Seguro ni siquiera pasará el filtro de la aprobación: http://www.perronegro.com.mx/2013/04/el-sindrome-lesper/

No todos nos tragamos su crítica vacua...

TGD dijo...

Ave…lina: Y que me dices de los retratos "Anal íticos" de la más reciente feria de Milán… como dijo el Bardo, hace ya tanto tiempo: "Gain be my Lord"… indeed

Anónimo dijo...

Da pena leer cómo el artista becario explica su obra en zona maco y cómo la considera arte, y que crea que si alguien participa eso es arte, y pide que dialoguen con él en el stand, es patético.

Aldo Nadezh Hinojosa dijo...

Está muy bonito todo lo que cuenta el artista del FONCA (si mal no recuerdo su obra eran fotos cortados como rompecabezas y la magia didáctica era intercambiar las piezas), lamentablemente su obra tiene un problema y de ahí pa'l real: NO DICE NADA DE ESO AL VERLA.

Y no creo que tengamos la obligación de investigar nada, la obra lo debe decir TODO y si no lo logra el problema NO es del público.

Hablo por mi, yo estaba ahí y lo que hizo Avelina si mal no recuerdo fue verla y decir algo así como "si pero no es arte", se dio media vuelta y se fue. Si eso es grosero pues ¿dónde estudió ese becario? ¿qué clase de maestros tuvo durante la carrera? ¿cómo eran sus parámetros de evaluación?

Tiene razón lo que dice Miriam Canales.

Saludos!

Anónimo Veneciano dijo...

No sé a ustedes pero a mí la vida se me escapa como la fama de los artistas contemporáneos, pero no me pude contener, hoy tengo que opinar: En descargo del señor Luis Pedraza que trabaja de artista, hay que reconocer que 1) es sensible a los comentarios y 2) tiene creatividad.
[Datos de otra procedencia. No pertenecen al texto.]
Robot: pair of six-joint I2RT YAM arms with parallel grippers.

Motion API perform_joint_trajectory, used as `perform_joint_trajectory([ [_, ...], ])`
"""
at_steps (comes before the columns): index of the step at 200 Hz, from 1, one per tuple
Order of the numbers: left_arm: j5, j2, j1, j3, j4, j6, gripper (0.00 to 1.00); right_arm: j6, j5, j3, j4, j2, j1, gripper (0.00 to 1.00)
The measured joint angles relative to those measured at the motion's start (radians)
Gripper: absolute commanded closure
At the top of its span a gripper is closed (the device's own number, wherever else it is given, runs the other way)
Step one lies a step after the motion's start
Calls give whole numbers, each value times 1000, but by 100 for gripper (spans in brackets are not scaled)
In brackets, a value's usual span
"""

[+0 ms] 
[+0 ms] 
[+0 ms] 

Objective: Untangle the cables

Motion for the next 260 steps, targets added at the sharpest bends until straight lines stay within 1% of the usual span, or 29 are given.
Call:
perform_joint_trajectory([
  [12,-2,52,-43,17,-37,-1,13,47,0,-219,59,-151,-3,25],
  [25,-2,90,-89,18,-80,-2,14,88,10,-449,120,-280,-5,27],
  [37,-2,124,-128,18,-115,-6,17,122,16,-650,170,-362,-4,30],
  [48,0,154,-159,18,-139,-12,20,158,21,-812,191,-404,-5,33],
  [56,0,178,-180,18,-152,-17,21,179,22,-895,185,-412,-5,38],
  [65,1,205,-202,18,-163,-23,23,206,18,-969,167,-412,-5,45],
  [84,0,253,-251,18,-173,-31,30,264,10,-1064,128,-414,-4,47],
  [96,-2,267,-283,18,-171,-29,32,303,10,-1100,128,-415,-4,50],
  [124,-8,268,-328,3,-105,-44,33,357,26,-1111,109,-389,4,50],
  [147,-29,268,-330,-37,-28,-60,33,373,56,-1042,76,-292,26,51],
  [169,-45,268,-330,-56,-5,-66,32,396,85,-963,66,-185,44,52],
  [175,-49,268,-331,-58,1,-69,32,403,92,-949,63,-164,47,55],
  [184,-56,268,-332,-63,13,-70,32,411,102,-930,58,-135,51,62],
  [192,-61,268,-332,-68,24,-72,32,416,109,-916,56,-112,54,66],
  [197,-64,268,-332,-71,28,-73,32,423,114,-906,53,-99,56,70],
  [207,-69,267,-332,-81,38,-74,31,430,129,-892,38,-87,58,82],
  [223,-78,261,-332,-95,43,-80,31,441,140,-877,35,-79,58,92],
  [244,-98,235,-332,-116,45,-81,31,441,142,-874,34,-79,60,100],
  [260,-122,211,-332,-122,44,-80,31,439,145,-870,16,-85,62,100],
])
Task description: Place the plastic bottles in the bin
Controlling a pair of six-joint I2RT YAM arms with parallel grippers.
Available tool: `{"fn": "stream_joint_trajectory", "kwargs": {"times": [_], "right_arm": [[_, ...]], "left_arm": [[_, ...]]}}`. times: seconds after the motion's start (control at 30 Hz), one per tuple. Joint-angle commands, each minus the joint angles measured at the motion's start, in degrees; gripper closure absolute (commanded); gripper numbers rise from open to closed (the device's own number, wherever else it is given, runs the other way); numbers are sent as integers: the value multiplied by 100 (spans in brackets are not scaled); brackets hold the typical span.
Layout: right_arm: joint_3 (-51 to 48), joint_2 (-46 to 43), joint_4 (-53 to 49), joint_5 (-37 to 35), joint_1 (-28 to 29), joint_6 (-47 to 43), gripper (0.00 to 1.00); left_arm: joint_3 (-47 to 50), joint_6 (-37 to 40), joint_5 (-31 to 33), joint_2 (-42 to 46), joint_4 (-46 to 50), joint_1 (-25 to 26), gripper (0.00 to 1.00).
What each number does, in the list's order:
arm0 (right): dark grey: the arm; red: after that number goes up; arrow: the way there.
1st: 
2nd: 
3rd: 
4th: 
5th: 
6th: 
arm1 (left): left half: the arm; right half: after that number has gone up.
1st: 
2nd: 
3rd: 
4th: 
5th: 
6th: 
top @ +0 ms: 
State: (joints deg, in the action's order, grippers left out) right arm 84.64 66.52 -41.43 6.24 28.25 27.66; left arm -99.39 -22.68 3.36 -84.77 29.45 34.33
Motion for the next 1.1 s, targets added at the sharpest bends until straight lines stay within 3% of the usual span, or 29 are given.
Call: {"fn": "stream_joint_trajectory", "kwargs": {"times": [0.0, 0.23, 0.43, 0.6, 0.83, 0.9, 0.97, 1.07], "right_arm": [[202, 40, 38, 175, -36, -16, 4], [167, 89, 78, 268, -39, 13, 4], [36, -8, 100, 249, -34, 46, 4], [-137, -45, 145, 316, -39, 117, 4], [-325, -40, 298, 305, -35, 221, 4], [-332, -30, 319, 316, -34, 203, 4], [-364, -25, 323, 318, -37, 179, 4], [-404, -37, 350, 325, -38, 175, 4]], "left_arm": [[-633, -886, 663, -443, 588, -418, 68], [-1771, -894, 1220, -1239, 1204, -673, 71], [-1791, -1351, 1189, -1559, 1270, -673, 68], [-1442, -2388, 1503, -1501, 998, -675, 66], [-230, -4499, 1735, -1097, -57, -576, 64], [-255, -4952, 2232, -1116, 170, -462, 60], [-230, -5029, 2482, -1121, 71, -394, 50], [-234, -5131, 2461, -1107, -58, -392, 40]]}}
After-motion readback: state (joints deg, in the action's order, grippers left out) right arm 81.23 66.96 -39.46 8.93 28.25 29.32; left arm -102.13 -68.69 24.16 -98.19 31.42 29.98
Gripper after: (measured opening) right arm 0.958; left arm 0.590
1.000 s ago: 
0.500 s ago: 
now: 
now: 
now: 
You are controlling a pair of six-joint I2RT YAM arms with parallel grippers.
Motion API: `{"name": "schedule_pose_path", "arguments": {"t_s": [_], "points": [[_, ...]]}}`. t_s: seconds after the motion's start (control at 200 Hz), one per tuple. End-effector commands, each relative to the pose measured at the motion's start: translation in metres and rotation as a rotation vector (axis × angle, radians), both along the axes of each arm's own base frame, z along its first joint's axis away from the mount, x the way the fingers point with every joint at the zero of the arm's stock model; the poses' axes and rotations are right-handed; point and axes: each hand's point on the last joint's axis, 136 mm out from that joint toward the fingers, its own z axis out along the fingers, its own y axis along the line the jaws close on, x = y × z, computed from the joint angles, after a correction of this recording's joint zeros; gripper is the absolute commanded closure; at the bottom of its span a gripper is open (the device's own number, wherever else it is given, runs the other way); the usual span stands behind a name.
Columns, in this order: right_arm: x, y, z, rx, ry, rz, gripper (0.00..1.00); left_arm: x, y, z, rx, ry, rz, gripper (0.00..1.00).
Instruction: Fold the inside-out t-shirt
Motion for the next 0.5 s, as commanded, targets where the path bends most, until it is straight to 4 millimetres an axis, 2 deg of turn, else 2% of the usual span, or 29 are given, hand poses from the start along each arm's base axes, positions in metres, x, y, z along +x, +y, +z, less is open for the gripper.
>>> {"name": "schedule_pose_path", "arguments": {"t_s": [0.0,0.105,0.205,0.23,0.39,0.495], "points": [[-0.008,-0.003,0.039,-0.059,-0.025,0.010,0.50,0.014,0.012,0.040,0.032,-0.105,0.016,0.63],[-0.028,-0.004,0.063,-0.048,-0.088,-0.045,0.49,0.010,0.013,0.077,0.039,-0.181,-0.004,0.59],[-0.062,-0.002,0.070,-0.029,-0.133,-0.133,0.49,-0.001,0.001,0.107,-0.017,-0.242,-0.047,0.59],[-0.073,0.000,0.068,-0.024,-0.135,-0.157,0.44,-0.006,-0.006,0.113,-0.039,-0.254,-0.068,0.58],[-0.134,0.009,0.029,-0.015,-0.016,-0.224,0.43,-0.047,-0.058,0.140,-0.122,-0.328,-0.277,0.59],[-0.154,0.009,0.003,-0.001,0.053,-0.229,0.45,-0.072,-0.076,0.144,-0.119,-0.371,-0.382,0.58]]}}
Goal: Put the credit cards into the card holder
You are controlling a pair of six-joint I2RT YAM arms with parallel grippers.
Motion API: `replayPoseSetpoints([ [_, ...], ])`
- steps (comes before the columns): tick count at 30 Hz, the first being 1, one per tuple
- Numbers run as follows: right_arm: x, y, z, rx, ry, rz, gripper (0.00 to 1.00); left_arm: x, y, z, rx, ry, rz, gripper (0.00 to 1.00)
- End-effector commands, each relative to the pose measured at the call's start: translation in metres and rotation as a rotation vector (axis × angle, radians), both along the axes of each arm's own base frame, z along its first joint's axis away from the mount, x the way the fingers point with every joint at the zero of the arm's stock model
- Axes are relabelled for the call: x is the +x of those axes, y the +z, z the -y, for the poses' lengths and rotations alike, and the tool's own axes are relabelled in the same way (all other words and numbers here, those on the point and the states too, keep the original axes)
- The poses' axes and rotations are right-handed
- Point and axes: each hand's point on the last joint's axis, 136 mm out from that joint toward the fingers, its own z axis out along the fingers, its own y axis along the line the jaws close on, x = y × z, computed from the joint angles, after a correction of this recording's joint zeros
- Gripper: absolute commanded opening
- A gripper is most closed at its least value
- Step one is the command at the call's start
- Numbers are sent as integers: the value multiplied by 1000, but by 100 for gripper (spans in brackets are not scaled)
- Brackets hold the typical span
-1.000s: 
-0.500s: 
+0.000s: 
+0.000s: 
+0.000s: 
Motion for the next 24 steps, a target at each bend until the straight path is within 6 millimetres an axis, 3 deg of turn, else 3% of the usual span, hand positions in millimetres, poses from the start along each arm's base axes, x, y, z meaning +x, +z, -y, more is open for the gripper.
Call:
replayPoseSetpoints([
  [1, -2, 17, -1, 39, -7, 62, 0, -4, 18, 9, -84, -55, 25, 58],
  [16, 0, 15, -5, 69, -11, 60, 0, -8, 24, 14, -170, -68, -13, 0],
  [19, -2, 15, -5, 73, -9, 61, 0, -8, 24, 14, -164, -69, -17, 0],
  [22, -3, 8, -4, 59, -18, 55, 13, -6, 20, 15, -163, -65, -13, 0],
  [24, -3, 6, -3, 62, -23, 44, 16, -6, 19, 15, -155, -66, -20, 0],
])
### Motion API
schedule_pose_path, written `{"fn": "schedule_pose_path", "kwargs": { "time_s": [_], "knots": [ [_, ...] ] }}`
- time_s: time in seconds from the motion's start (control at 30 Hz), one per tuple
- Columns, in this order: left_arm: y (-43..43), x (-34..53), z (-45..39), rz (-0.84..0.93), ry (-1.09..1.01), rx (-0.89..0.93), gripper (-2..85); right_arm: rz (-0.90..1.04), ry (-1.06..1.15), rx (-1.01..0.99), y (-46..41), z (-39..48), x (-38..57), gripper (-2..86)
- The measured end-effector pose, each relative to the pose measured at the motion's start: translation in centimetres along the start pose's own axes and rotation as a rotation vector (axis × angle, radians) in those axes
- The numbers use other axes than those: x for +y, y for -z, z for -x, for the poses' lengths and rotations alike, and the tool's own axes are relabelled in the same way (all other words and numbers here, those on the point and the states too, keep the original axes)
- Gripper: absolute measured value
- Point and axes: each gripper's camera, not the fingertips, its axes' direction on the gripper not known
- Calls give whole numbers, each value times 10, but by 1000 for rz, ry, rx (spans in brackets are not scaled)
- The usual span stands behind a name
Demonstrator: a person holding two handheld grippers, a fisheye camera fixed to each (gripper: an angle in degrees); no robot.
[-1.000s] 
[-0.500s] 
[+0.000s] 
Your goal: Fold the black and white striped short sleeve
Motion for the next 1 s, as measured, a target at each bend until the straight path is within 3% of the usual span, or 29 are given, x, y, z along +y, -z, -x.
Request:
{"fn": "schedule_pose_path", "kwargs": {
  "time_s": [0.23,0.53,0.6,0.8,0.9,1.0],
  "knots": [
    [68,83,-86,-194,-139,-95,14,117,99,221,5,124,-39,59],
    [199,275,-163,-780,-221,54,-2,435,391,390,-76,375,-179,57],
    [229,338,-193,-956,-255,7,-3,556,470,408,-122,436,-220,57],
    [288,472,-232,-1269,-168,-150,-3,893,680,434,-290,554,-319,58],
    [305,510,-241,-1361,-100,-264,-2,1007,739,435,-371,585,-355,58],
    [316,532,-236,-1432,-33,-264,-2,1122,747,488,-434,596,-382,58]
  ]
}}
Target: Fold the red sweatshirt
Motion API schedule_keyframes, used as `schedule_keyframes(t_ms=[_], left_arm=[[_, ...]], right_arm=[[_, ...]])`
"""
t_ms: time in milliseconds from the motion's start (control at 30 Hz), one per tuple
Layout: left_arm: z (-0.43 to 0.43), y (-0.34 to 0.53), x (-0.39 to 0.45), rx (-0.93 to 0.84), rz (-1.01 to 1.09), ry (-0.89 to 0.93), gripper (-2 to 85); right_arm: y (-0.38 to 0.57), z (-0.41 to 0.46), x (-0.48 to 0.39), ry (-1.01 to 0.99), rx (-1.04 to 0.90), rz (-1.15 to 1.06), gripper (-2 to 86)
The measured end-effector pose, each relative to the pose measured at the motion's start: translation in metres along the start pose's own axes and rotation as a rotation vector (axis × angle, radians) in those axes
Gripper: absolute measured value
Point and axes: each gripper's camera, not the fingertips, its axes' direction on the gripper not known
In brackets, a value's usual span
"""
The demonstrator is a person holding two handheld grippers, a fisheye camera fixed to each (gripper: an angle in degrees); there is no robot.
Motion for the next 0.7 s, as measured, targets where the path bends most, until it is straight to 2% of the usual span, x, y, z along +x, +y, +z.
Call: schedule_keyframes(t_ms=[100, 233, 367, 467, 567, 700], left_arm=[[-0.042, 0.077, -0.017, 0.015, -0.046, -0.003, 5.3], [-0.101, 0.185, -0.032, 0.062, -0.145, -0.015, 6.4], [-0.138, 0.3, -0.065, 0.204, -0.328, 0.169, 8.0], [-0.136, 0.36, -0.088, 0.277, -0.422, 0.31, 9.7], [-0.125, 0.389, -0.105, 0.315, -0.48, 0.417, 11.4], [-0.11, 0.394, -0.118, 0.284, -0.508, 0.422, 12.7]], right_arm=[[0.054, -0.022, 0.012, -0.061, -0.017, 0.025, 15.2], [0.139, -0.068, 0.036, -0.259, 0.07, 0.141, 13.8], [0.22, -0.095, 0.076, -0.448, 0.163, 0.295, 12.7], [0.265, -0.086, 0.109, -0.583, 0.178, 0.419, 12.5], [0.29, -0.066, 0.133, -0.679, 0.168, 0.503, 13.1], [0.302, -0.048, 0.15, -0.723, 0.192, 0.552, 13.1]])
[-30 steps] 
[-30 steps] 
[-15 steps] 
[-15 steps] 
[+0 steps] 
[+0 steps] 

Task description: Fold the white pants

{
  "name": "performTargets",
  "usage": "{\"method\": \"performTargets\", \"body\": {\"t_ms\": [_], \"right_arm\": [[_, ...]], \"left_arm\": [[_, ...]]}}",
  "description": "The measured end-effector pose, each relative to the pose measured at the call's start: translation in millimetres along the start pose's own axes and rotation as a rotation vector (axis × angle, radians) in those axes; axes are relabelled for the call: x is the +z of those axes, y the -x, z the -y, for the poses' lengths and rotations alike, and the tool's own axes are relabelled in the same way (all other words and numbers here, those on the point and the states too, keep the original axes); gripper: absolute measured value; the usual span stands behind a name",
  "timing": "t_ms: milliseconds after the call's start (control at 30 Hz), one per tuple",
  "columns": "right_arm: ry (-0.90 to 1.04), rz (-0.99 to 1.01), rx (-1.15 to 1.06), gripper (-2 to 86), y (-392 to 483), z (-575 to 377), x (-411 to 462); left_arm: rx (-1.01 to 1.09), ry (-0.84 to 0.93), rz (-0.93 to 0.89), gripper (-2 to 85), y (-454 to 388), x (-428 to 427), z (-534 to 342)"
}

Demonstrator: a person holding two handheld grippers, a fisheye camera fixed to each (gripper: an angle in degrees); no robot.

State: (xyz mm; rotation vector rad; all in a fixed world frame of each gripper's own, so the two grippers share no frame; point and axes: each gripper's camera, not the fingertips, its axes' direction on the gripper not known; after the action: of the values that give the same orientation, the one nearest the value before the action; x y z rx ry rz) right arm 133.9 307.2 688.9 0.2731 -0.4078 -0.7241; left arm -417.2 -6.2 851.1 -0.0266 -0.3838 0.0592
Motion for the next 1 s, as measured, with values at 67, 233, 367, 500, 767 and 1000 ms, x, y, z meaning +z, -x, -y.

Por supuesto que la definición del FONCA para “jóvenes creadores” es su licencia de creador, pero lo que hace no es arte. ¿WHY? Porque su idea es digna de una promoción en un supermercado, son las ocurrencias de los publicistas. Y no los menosprecio, los envidio porque con esas ocurrencias ganan fortunas. Esos rompecabezas sirven para promover las cajas de cereales, colecciónalos y combínalos o sus borra-recuerdos para desmanchadores de ropa. Sí son creativos pero, aunque el Sistema de Creadores y la burocracia académica curatorial nos lo imponga, la publicidad no es arte (Aunque el arte contemporáneo-curatorial se robe las puntadas de la publicidad para sus site-specifics). Y parece que nunca voy a terminar. El señor Aldo también tiene razón al testimoniar que nadie reconoció el éxito del señor Pedraza, que entre cientos de artistas becarios, él fue el que se adelantó a la jauría y se hizo del hueso de la calavera de MACO. Y fue respetuoso y diplomático con su comentario, auguro que va a llegar lejos. La otra jauría de humanos, porque no merecen compararse con ni denigrar a los perros –más nobles- es el autodenominado colectivo blackdogs. Los adjetivos no son argumentos. Por lo que no me molestaré en desmenuzar la retórica con la que pretenden defender y atacar, justificar y denigrar las posturas que los mantienen en su zona de comfort contra los argumentos que simplemente les quita el suelo donde están parados. Perdidos en el Espacio.